A recent study disclosed that breast cancer cases with low ‘tau’ expression can predict susceptibility to Paclitaxel administration. In the current study, the clinical significance of tau expression in gastric cancer cases was established by identifying candidates with Paclitaxel administration. Tissue specimens from 20 cases of in-operable or noncuratively resected gastric cancer were examined. Subsequent to the administration of 80 mg m−2 of Paclitaxel in six 3-h intravenous infusions, the clinical effectiveness of Paclitaxel was evaluated by the size of metastatic lesions with computed tomography. The status of the tau expression was determined by immunohistochemistry. Based on a previously reported classification scheme, six were classified as tau-negative expression (0, 1+) cases and 14 were classified as tau-positive expression (2+, 3+) cases. All six (100%) cases of tau-negative expression showed a favourable response (partial response or minor response) to Paclitaxel administration. However, 12 (86%) of the 14 cases of tau-positive expression showed progressive disease (n=11) or no change (n=1) after Paclitaxel administration. The serum carcinoembryonic antigen values of the six cases of tau-negative expression were markedly decreased in comparison to the 14 tau-positive cases. These data indicate that tau-negative expression can be used to select gastric cancer patients, which will favourably respond to Paclitaxel treatment.
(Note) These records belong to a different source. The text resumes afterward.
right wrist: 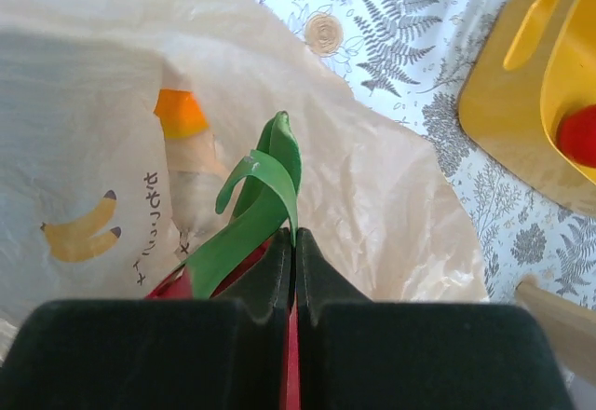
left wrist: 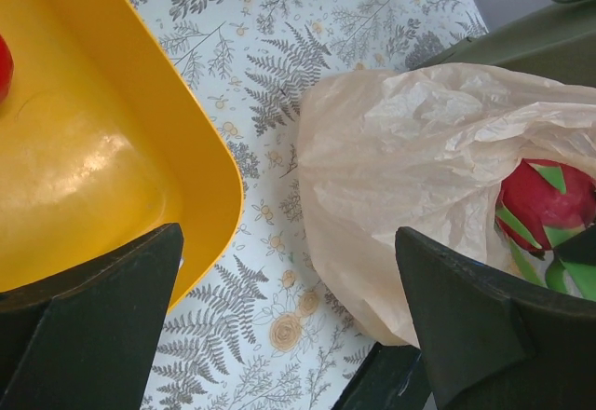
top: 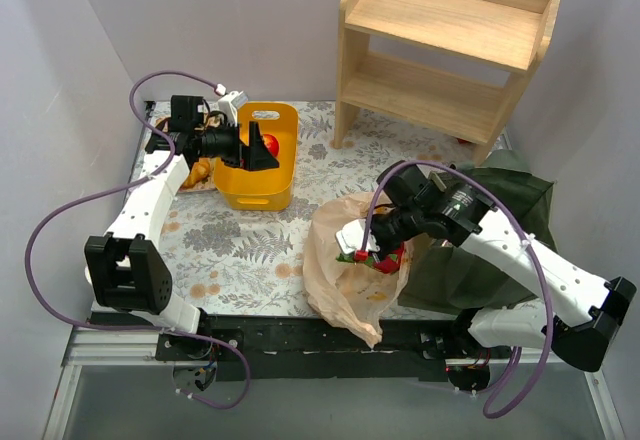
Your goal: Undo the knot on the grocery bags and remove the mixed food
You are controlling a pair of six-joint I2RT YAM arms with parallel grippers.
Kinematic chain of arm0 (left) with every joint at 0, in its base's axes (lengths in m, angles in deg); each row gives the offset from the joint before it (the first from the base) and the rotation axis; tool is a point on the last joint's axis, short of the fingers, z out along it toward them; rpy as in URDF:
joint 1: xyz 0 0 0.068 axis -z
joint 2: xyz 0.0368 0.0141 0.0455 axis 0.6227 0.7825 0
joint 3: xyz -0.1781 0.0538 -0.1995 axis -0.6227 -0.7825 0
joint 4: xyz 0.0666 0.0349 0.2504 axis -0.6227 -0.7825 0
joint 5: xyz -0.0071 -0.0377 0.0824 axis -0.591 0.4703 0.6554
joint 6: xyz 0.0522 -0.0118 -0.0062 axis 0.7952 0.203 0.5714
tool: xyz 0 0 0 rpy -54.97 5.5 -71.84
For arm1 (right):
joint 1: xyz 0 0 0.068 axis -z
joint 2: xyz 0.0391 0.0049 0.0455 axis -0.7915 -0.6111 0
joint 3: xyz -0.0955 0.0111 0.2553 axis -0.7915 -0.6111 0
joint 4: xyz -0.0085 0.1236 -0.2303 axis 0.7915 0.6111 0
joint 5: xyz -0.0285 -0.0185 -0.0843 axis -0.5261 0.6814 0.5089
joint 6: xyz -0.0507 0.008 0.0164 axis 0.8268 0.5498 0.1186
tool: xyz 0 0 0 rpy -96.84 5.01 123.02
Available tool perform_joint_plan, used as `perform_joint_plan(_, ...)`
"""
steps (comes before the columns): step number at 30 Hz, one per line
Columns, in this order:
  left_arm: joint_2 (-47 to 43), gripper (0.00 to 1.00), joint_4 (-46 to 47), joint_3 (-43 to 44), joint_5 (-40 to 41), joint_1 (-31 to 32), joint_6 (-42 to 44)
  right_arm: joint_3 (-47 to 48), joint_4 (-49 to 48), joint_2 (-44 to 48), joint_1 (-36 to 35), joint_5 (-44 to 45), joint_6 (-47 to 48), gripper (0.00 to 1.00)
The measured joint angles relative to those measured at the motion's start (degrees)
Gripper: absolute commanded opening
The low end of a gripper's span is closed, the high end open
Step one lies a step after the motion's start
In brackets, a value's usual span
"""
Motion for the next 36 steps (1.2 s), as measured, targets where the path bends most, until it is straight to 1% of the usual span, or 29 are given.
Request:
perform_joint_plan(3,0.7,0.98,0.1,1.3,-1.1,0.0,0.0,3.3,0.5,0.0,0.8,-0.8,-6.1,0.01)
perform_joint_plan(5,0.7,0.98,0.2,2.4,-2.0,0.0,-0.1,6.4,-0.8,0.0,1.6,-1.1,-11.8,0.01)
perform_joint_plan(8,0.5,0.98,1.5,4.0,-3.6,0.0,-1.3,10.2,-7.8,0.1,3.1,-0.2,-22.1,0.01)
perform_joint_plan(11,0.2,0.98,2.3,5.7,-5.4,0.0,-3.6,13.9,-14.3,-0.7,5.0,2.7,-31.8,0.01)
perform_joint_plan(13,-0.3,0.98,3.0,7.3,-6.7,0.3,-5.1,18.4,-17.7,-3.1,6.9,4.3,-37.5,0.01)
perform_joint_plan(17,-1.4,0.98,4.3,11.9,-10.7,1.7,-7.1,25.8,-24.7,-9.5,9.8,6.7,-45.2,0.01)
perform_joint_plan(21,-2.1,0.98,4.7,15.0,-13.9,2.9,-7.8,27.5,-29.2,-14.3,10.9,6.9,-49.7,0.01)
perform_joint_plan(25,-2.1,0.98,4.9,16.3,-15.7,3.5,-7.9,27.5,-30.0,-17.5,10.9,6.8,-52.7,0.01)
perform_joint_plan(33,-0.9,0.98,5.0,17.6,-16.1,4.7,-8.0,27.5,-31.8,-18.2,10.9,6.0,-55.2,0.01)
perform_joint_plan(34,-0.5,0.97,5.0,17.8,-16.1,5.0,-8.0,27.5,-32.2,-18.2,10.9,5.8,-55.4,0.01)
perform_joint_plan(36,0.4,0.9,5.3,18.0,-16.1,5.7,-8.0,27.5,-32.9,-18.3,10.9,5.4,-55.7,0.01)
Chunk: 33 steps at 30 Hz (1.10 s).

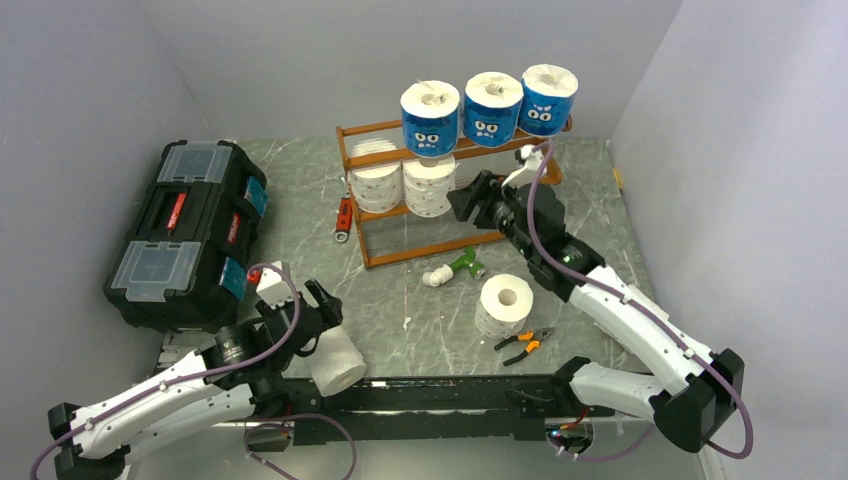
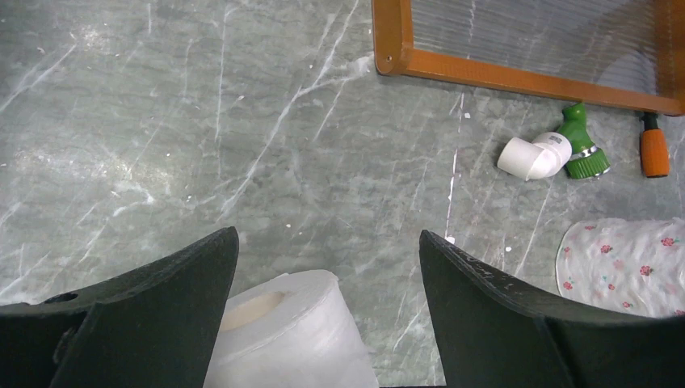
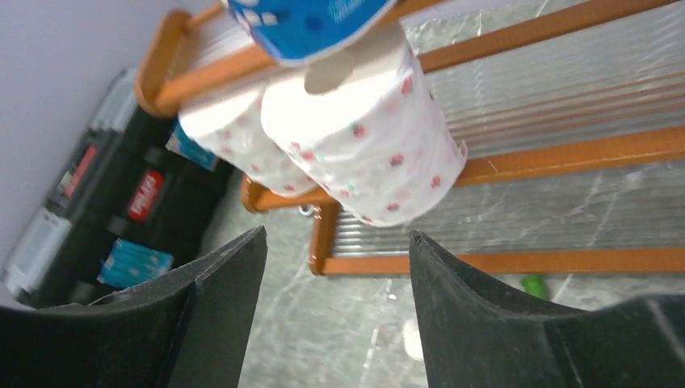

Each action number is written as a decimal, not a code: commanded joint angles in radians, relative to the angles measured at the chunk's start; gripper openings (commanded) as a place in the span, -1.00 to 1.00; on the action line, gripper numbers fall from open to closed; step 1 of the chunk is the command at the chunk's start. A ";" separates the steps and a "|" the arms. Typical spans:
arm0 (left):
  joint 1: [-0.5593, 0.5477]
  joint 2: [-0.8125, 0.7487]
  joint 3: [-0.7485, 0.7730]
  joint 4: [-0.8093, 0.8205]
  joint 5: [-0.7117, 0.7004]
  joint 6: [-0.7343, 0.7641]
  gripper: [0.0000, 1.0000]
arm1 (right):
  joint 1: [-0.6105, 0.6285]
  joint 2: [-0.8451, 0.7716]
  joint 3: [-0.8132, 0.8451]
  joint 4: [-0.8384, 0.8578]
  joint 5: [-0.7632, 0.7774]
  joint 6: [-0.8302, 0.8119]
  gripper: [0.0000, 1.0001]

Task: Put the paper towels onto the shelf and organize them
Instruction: Place the paper towel on the shelf.

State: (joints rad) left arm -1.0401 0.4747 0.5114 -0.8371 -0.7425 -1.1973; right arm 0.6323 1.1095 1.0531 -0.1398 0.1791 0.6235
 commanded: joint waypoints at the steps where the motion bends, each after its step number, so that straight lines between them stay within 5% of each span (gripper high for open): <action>1: -0.001 0.006 -0.010 0.069 0.020 0.030 0.76 | -0.002 -0.048 -0.171 0.327 -0.040 -0.190 0.36; 12: -0.001 0.072 0.015 0.081 0.025 0.053 0.76 | -0.003 0.011 -0.393 0.742 -0.064 -0.363 0.40; 17: -0.001 0.057 0.005 0.079 0.013 0.054 0.76 | -0.003 0.068 -0.365 0.748 -0.127 -0.384 0.73; 33: -0.001 0.061 0.006 0.066 0.008 0.054 0.77 | -0.011 0.251 -0.294 0.834 -0.157 -0.426 0.70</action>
State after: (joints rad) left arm -1.0401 0.5449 0.5056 -0.7753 -0.7223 -1.1599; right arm 0.6262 1.3300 0.7013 0.5953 0.0429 0.2153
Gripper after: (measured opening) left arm 0.884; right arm 0.847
It has been more than 10 years since Paclitaxel emerged as a successful drug for the treatment of advanced gastric cancer. However, the overall response rate to this drug remains low. The solitary administration of Paclitaxel is insufficient for clinical benefit in comparison to combination treatments with other drugs, such as anthracycline, 5-fluorouracil (FU), and irinotecan (Park et al, 2004). In fact, combination therapy with anthracycline and Paclitaxel improved disease-free survival (Henderson et al, 2003). On the other hand, a Phase I study of Paclitaxel revealed a high incidence of alopecia or grade 1–2 leukocytopenia (Cascinu et al, 1997). Therefore, if appropriate candidates for Paclitaxel administration can be identified at the time of diagnosis, a high antitumour effect and reduced side effects may improve the therapeutic index of the drug.
Recently, Rouzier et al reported that tissue arrays from 122 independent but similarly treated breast cancer patients were used for validation by immunohistochemistry (IHC). In total, 74% of pathologically complete response (pCR) cases were tau protein negative. In multivariate analysis, nuclear grade (P<0.01), age <50 (P=0.03), and tau-negative status (P=0.04) were independent predictors of pCR. The authors also showed decreased Paclitaxel binding and reduced microtubule polymerisation in breast cancer cells after preincubation of tubulin with tau protein (Rouzier et al, 2005).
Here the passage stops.